Santa Clara County petition sparks EPA inquiry of leaded aviation fuel
Supervisor Cindy Chavez praised the EPA during a news conference on Jan. 12 for accepting a petition from the county to evaluate the use of leaded aviation fuel. Photo by Tran Nguyen.

Santa Clara County officials and advocates are rejoicing as the federal government agrees to reassess the use of leaded aviation gasoline nationwide.

During a news conference Wednesday, County Counsel James Williams announced the Environmental Protection Agency approved a petition from the county and several environmental organizations to evaluate whether leaded fuel used by airplanes is a threat to public health and welfare. Leaded fuel for cars was banned in the U.S. more than two decades ago, but it is still used by some airplanes, including those at the Reid-Hillview and San Martin airports in Santa Clara County.

“Today is a landmark milestone in the long effort to ban leaded aviation fuel,” Williams said.

The EPA will issue an “endangerment finding” later this year for public review, and then make a final finding in 2023. This finding would potentially allow the EPA to take action under the Clean Air Act to curb the use of leaded aviation fuel.

A coalition of environmental groups joined the county in its petition, including Friends of the Earth. Program Director Marcie Keever said her organization has spent almost 20 years trying to get rid of leaded aviation fuel, including filing multiple petitions and a lawsuit against the federal government in 2012.

“We’ve known for more than 20 years there is no safe level of lead,” Keever said. “This is a wonderful first step.”

Marcie Keever, program director for Friends of the Earth. Photo by Tran Nguyen.

Because federal action may take years to go into effect, Santa Clara County decided to ban leaded fuel effective Jan. 1. To justify its urgency, the county pointed to a study it released last year that found elevated levels of lead in the blood of children who live near Reid-Hillview Airport.

San Jose Congressman Ro Khanna applauded the EPA’s decision, citing the county’s lead study as evidence of the urgent need for action.

“Putting a stop to pollution from piston-engine planes is an environmental justice and public health issue,” Khanna said in a statement.

Maricela Lechuga, an attorney and Cassel neighborhood leader. Photo by Tran Nguyen.

Local community leaders say the lead ban helps correct historic environmental racism that has afflicted East San Jose for decades. Maricela Lechuga, an attorney and neighborhood leader with Cassell, said the lack of political representation in East San Jose until the 1980s led to airports being placed in low-income neighborhoods predominantly populated by immigrants and Latinos.

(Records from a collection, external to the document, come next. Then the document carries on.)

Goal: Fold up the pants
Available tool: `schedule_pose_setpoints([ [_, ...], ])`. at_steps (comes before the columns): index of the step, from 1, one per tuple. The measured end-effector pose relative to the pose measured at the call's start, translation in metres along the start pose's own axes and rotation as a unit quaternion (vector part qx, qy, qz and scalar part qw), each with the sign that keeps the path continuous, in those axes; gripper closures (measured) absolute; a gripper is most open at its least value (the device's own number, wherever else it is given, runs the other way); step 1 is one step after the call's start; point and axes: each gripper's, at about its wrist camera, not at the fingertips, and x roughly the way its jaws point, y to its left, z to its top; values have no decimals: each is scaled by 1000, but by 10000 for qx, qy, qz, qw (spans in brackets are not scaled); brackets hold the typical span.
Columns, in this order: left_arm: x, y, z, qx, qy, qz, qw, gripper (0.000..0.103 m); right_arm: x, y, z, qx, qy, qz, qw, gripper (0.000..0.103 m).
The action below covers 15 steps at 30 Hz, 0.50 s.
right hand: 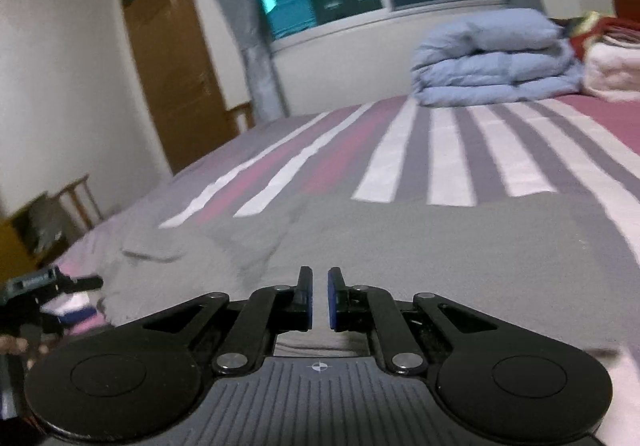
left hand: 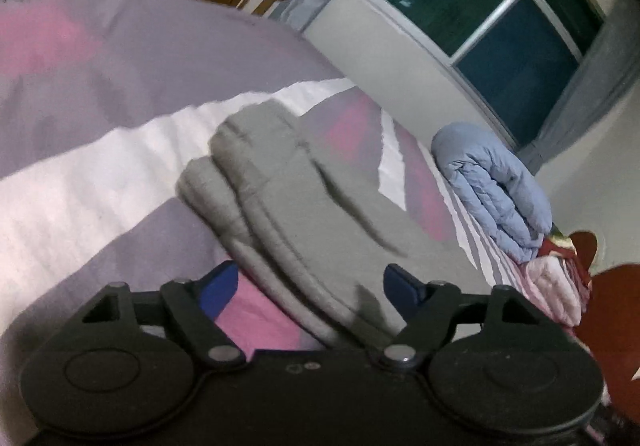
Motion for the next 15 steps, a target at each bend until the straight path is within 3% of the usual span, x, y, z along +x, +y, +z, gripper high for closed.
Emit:
schedule_pose_setpoints([
  [3,6,17,3,-450,11,-284,9986,33,-19,-18,-2,233,-159,-269,9992,95],
  [8,21,43,13,-1073,-15,-510,9929,52,-33,-59,13,966,-524,-948,9894,95],
  [12,40,52,22,-1129,12,-590,9918,56,-45,-97,20,1517,-657,-1381,9765,95],
  [15,53,52,28,-1075,-44,-576,9925,57,-49,-116,12,1943,-576,-1480,9680,95],
])
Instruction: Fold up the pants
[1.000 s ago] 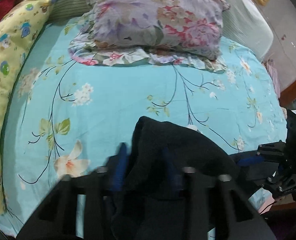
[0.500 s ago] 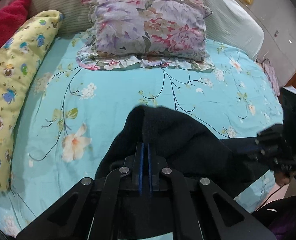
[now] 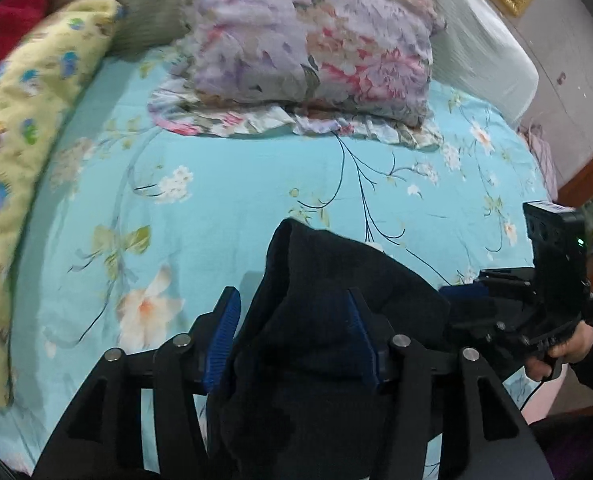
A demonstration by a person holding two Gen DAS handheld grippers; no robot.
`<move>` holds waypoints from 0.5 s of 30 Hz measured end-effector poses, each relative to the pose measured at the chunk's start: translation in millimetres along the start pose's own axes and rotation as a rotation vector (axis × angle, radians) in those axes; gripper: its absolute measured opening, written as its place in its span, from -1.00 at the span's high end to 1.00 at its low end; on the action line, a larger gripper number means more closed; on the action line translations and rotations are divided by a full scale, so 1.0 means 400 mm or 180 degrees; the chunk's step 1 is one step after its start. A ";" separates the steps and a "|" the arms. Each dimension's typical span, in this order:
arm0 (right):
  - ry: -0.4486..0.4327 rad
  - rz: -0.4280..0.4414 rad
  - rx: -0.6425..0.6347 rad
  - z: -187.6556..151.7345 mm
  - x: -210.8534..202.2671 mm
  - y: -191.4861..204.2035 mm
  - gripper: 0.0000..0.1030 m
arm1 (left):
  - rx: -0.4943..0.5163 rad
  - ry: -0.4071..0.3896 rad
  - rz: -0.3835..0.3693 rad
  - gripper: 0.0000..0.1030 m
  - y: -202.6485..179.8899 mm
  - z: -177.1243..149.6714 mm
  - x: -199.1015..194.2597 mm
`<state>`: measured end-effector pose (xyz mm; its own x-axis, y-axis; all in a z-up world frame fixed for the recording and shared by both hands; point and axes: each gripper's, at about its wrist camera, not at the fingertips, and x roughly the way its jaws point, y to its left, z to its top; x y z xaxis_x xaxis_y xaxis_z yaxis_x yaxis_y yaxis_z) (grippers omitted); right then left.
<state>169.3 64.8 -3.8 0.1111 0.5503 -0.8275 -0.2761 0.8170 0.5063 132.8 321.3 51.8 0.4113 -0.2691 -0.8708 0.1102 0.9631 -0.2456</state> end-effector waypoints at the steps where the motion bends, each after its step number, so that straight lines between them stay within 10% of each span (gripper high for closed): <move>1: 0.0002 0.0027 0.0000 -0.001 0.001 0.002 -0.26 | 0.0021 0.0096 -0.0049 -0.06 0.000 0.015 0.023; 3: -0.0005 0.0079 -0.0018 -0.001 0.002 0.009 -0.01 | 0.0093 0.0209 -0.0122 -0.04 -0.006 0.033 0.057; 6: 0.0034 0.0070 -0.0069 -0.001 0.007 0.019 0.67 | 0.0257 0.0303 0.0015 0.91 -0.020 0.045 0.093; 15: -0.0182 0.0025 -0.0410 -0.038 -0.068 0.118 0.86 | 0.0219 -0.0093 0.0107 0.91 -0.030 -0.035 -0.040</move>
<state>138.7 85.9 39.0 0.1617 0.5685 -0.8066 -0.3970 0.7858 0.4743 112.3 313.8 62.6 0.4420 -0.2372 -0.8651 0.1574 0.9699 -0.1855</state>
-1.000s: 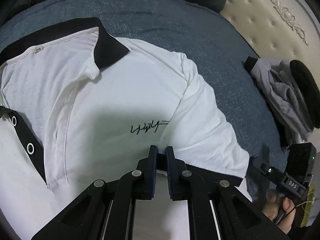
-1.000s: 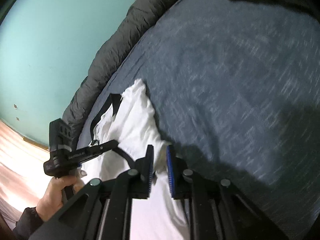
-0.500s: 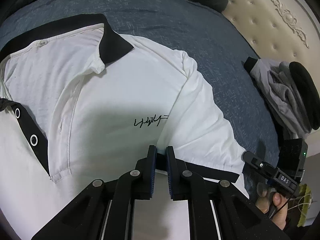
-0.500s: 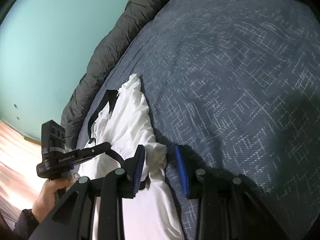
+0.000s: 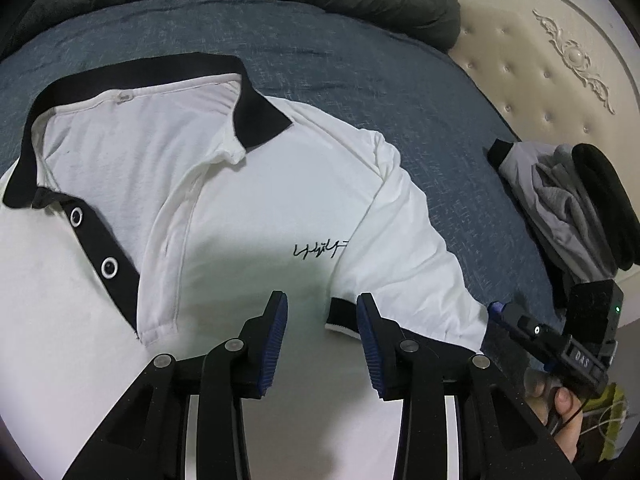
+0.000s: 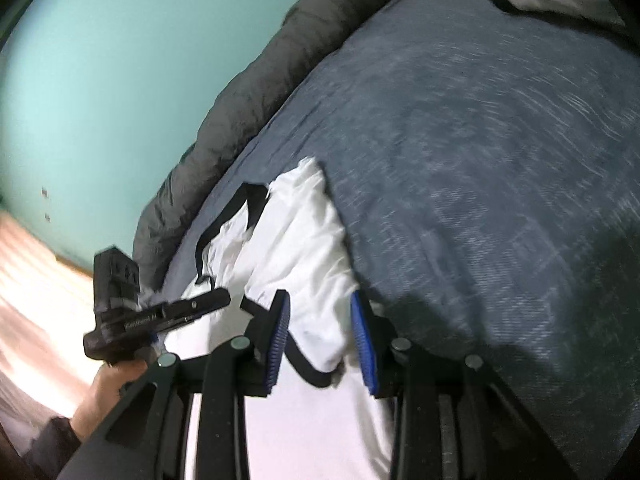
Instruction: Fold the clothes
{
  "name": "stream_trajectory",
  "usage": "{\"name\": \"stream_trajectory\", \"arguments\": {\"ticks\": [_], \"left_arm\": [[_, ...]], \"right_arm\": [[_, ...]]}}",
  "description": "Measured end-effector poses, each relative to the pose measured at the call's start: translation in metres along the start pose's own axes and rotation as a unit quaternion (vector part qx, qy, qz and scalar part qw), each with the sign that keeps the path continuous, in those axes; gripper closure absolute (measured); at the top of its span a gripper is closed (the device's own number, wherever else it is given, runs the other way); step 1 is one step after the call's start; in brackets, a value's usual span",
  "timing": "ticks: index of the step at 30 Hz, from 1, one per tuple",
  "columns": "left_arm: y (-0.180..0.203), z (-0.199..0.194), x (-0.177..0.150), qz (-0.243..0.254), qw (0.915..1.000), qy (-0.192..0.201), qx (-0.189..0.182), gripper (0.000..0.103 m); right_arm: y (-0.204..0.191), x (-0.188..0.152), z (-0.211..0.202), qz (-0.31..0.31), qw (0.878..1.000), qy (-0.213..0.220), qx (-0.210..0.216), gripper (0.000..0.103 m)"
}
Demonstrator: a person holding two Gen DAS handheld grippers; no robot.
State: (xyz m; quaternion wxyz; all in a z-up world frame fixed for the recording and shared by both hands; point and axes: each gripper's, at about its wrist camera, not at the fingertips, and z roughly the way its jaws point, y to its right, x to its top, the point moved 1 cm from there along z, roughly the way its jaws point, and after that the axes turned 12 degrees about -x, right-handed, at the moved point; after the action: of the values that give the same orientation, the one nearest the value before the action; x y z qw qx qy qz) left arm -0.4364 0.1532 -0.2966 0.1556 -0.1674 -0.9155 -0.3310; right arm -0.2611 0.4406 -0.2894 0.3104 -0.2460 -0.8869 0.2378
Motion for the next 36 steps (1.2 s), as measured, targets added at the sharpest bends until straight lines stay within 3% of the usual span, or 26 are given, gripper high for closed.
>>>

“It’s not a coincidence that neighborhoods like Rose Garden got a rose garden and we got a lead garden,” Lechuga said.

The ban triggered complaints from groups like the Aircraft Owners and Pilots Association who are concerned it could cause problems fueling aircraft and result in engine failures. More recently, the Federal Aviation Administration announced it was initiating an investigation to determine if Santa Clara County violated any agency rules by ending the sale of leaded fuel.

Supervisor Cindy Chavez, whose district contains Reid-Hillview, said county officials have been meeting with the FAA for a long time, and both agencies have a role to play in resolving the leaded fuel issue.

“My expectation is for the EPA and the FAA to move as though their children’s lives depended on it,” Chavez said.

Chavez and county officials have worked for several years to close the more than 80-year-old Reid-Hillview Airport, citing declining revenue and various safety and health concerns. In 2018, the county did not apply for a grant from the FAA to fund the airport’s maintenance because it would have required keeping the airport open for another 20 years. In November 2020, the Board of Supervisors voted on plans to repurpose the 180-acre airport for affordable housing.

A critical turning point occurred last year after a county study found slightly elevated blood lead levels in thousands of children living near Reid-Hillview Airport. There are 21 schools and childcare centers near the airport. The county has noted even small lead levels can have severe impacts on childhood development. The study led the Board of Supervisors to end the sale of leaded fuel at its two airports.

A survey last year found a majority of San Jose residents oppose closing Reid-Hillview Airport. The San Martin Neighborhood Alliance and other local advocates want the county to consider keeping Reid-Hillview open for planes used to fight wildfires and conduct rescue efforts during natural disasters—in addition to preventing the diversion of air traffic from Reid-Hillview to San Martin Airport.